Welford's Online Algorithm
Saturn uses Welford's online algorithm to calculate mean, variance, and standard deviation incrementally without storing all historical data.
The Problem
Traditional statistics calculation:
# Naive approach - requires storing all values
values = [10.2, 12.5, 11.8, ..., 13.1] # All historical durations
mean = sum(values) / len(values)
variance = sum((x - mean)**2 for x in values) / len(values)
stddev = sqrt(variance)
Problems:
- 📦 Memory grows with every run (50 runs = 50 stored values)
- 🐌 Recalculation time grows linearly
- 💾 Database/storage costs increase
For 1 million monitors × 1000 runs each = 1 billion stored values!

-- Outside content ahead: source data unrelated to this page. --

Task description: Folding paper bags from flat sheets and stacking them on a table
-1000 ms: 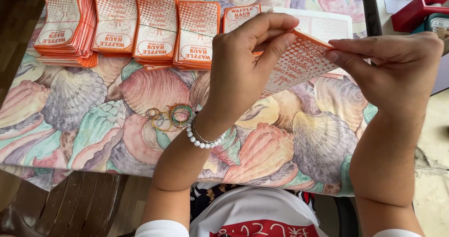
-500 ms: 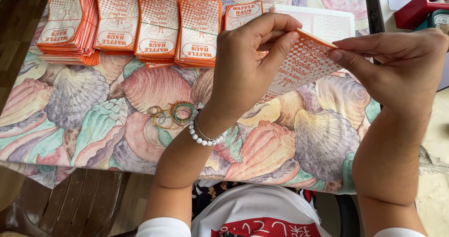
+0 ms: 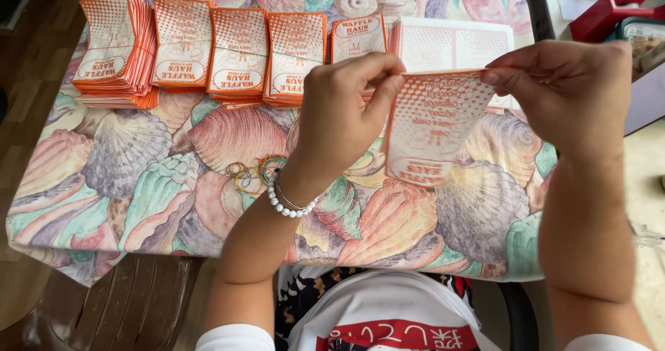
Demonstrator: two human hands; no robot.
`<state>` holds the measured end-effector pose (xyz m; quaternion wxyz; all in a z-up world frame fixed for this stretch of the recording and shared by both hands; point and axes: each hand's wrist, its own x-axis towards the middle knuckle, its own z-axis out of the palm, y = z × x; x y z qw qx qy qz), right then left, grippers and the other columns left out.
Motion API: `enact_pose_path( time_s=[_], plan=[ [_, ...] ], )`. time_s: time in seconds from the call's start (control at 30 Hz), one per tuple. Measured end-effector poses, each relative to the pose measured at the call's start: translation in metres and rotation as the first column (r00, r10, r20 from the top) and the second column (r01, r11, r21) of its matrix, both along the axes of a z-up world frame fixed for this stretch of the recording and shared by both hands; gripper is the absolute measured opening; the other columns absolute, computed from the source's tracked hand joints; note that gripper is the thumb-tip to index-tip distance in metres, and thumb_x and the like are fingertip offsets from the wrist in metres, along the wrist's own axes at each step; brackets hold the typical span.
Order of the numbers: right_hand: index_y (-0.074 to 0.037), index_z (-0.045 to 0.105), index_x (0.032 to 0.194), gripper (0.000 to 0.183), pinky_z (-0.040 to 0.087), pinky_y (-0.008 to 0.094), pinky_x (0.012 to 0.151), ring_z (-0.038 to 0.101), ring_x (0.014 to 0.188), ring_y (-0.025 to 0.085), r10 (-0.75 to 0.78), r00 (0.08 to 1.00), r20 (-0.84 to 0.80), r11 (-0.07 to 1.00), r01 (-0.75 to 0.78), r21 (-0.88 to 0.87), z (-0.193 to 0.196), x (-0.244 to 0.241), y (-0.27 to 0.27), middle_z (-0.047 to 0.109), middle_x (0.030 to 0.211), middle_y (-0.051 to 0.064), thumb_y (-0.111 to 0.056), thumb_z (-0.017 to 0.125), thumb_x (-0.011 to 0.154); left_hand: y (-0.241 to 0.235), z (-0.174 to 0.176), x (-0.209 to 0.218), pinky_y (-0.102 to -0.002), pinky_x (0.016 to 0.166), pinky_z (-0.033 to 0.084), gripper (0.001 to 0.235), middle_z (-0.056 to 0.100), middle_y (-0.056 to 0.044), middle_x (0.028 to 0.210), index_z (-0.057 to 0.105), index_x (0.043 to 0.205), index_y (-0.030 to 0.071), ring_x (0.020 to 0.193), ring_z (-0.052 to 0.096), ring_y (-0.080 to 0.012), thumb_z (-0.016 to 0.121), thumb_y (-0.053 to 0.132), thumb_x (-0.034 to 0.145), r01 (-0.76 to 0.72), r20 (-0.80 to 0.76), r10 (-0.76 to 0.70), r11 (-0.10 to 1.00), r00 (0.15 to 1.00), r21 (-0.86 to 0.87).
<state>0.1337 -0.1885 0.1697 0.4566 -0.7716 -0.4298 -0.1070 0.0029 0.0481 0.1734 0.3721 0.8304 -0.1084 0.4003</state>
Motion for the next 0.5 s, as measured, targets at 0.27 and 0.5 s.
enact_pose_path(
  time_s=[0.27,0.5],
  plan=[
    [0.017,0.078,0.133,0.043,0.06,0.04,0.085,0.074,0.095,0.031,0.035,0.892,0.45,0.987,0.04,-0.156,-0.036,0.007,0.02,0.079,0.114,0.025,0.001,0.102,0.101,-0.012,-0.084,0.016,-0.02,0.051,0.056,0.009,0.076,-0.003,0.068,0.065,0.078,0.009,0.062,0.08,-0.0131,0.066,0.006,0.086,-0.053,-0.304,-0.086,0.905,0.949,-0.423],
    [-0.006,0.075,0.09,0.021,0.047,0.04,0.073,0.062,0.074,0.026,0.047,0.666,0.744,0.99,0.068,-0.123,-0.131,-0.062,0.071,0.068,0.092,0.01,-0.025,0.083,0.089,-0.007,-0.149,0.006,-0.037,0.062,0.065,0.017,0.074,-0.026,0.08,0.063,0.095,-0.008,0.068,0.076,-0.0293,0.064,0.005,0.084,-0.245,-0.355,-0.22,0.408,0.909,-0.88]
  ],
)
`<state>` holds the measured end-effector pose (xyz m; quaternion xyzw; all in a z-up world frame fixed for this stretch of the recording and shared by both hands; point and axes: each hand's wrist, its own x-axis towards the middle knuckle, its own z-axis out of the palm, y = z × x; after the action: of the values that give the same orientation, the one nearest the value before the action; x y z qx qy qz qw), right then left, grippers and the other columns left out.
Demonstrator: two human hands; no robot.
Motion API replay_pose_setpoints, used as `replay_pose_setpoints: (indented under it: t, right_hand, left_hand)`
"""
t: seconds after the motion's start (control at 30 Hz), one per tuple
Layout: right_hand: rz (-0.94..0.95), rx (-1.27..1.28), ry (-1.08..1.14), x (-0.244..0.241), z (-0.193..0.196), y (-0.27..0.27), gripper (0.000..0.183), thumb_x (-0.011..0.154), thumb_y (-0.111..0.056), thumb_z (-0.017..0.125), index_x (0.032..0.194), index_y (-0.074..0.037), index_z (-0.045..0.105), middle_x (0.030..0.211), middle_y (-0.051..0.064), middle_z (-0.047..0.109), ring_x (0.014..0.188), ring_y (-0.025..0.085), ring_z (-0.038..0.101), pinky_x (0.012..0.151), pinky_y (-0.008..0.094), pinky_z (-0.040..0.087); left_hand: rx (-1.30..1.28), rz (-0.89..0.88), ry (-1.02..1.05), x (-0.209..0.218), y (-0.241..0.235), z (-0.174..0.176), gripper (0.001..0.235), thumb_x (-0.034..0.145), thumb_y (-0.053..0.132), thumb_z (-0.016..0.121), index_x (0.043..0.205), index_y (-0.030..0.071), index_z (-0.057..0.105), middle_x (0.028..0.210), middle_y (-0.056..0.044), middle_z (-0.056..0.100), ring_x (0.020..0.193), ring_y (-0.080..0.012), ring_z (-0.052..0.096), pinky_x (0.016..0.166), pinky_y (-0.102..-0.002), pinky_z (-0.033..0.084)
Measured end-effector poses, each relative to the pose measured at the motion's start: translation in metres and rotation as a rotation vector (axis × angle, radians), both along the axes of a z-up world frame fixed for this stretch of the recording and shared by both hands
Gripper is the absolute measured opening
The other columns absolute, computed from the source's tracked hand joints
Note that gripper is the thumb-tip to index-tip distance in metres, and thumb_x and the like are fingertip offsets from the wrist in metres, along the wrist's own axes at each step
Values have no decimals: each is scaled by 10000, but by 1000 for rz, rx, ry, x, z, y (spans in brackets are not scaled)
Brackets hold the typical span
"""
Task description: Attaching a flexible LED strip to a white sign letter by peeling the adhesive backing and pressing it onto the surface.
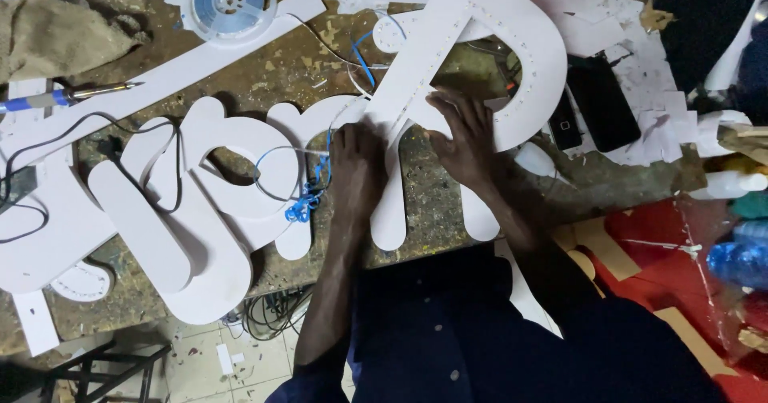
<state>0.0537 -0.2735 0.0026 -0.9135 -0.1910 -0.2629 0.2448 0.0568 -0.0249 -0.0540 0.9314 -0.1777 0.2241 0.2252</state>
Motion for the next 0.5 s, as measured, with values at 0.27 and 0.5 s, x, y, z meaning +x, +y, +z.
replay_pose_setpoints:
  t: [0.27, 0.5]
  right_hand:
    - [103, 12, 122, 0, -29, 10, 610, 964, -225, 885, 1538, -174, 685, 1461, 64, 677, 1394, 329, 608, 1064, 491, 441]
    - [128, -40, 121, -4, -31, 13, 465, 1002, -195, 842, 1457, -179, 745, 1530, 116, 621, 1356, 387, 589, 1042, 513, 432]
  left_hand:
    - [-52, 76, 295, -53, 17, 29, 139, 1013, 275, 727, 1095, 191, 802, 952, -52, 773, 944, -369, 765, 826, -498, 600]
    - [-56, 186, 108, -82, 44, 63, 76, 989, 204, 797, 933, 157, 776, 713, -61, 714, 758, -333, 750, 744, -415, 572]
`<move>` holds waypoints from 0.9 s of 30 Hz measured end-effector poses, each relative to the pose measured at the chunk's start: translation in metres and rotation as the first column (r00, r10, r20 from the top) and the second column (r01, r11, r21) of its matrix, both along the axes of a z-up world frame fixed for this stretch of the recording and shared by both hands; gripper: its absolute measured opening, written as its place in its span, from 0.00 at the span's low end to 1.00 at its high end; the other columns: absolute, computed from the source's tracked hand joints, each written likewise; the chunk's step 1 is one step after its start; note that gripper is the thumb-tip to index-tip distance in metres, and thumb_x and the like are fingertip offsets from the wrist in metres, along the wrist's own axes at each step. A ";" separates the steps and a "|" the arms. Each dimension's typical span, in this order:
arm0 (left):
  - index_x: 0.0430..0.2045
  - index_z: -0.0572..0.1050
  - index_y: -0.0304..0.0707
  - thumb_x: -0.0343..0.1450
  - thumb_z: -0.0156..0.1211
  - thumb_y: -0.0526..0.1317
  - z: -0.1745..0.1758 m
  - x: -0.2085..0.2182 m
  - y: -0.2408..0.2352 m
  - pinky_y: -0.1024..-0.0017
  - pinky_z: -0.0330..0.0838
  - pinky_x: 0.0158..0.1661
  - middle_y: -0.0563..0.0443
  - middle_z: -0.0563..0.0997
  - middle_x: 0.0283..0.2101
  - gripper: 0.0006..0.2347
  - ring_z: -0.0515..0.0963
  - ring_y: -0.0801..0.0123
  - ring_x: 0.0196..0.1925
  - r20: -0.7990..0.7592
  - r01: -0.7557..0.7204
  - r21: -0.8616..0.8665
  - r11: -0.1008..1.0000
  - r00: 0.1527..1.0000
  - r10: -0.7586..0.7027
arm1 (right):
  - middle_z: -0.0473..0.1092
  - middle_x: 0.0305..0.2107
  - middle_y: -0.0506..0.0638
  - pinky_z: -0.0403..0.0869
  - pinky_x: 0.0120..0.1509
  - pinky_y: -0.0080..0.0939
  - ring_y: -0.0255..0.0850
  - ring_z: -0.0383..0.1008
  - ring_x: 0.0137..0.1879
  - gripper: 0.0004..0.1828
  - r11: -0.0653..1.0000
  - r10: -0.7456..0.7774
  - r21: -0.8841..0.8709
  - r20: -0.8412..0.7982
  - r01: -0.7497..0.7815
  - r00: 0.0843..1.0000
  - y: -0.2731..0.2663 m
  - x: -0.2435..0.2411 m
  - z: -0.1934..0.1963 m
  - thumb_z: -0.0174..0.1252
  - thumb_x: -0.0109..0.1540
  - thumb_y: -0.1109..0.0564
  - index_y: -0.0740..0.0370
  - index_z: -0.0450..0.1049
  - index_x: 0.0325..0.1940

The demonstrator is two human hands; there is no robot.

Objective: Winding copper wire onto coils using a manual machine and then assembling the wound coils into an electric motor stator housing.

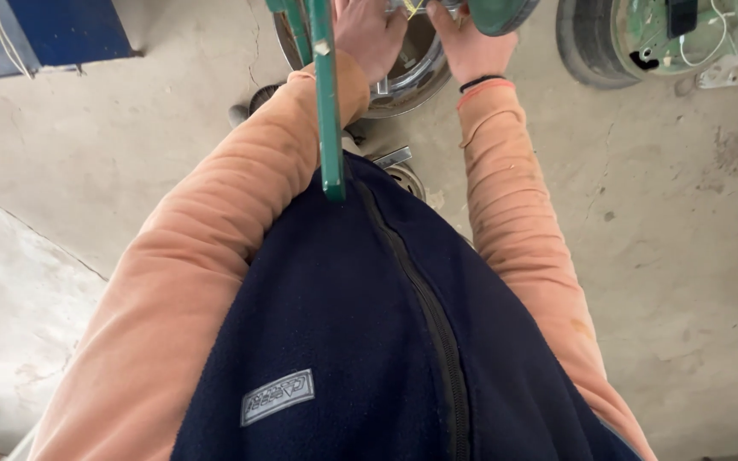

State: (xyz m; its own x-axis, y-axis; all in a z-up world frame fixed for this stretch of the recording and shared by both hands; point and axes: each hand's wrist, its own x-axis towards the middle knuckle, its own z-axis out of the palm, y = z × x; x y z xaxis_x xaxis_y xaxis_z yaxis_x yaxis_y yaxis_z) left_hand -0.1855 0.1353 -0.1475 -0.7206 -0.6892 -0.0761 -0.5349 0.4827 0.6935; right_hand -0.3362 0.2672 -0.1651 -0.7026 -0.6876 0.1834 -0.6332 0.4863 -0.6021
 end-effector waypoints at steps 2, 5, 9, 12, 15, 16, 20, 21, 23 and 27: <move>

The Solution: Welford's Algorithm
Welford's algorithm calculates statistics incrementally using only:
- Running count
- Running mean
- Running sum of squared differences (M2)
Memory: O(1) — constant, regardless of run count
Time: O(1) — constant per update
How It Works
State Variables
interface WelfordState {
count: number; // Number of values seen
mean: number; // Current mean
m2: number; // Sum of squared differences from mean
min: number; // Minimum value
max: number; // Maximum value
}
Only 20-40 bytes per monitor!
Update Formula
When a new value arrives:
function updateWelford(state: WelfordState, newValue: number): WelfordState {
const count = state.count + 1;
const delta = newValue - state.mean;
const mean = state.mean + delta / count;
const delta2 = newValue - mean;
const m2 = state.m2 + delta * delta2;
return {
count,
mean,
m2,
min: Math.min(state.min, newValue),
max: Math.max(state.max, newValue),
};
}
Derive Statistics
From the state, calculate:
function getStatistics(state: WelfordState) {
if (state.count < 2) {
return { mean: state.mean, variance: 0, stddev: 0 };
}
const variance = state.m2 / (state.count - 1);
const stddev = Math.sqrt(variance);
return {
mean: state.mean,
variance,
stddev,
min: state.min,
max: state.max,
};
}
Example Walkthrough
Track durations: [10, 12, 11, 15, 13]
Step 1: Initialize
count = 0
mean = 0
m2 = 0
min = +∞
max = -∞
Step 2: Add 10
count = 1
delta = 10 - 0 = 10
mean = 0 + 10/1 = 10
delta2 = 10 - 10 = 0
m2 = 0 + (10 * 0) = 0
min = 10, max = 10
Step 3: Add 12
count = 2
delta = 12 - 10 = 2
mean = 10 + 2/2 = 11
delta2 = 12 - 11 = 1
m2 = 0 + (2 * 1) = 2
min = 10, max = 12
Step 4: Add 11
count = 3
delta = 11 - 11 = 0
mean = 11 + 0/3 = 11
delta2 = 11 - 11 = 0
m2 = 2 + (0 * 0) = 2
min = 10, max = 12
Step 5: Add 15
count = 4
delta = 15 - 11 = 4
mean = 11 + 4/4 = 12
delta2 = 15 - 12 = 3
m2 = 2 + (4 * 3) = 14
min = 10, max = 15
Step 6: Add 13
count = 5
delta = 13 - 12 = 1
mean = 12 + 1/5 = 12.2
delta2 = 13 - 12.2 = 0.8
m2 = 14 + (1 * 0.8) = 14.8
min = 10, max = 15
Final Statistics
Mean = 12.2
Variance = 14.8 / (5 - 1) = 3.7
Std Dev = √3.7 = 1.92
Min = 10
Max = 15
Verify:
Manual: (10+12+11+15+13)/5 = 61/5 = 12.2 ✓
Mathematical Proof
Why It Works
The algorithm maintains the invariant:
m2 = Σ(xi - mean)² for all values seen
When adding a new value xₙ:
New mean: μₙ = μₙ₋₁ + (xₙ - μₙ₋₁)/n
M2ₙ = M2ₙ₋₁ + (xₙ - μₙ₋₁)(xₙ - μₙ)
This ensures:
Variance = M2 / (n - 1)
Proof uses the fact that the sum of squared differences can be updated incrementally by accounting for the shift in mean.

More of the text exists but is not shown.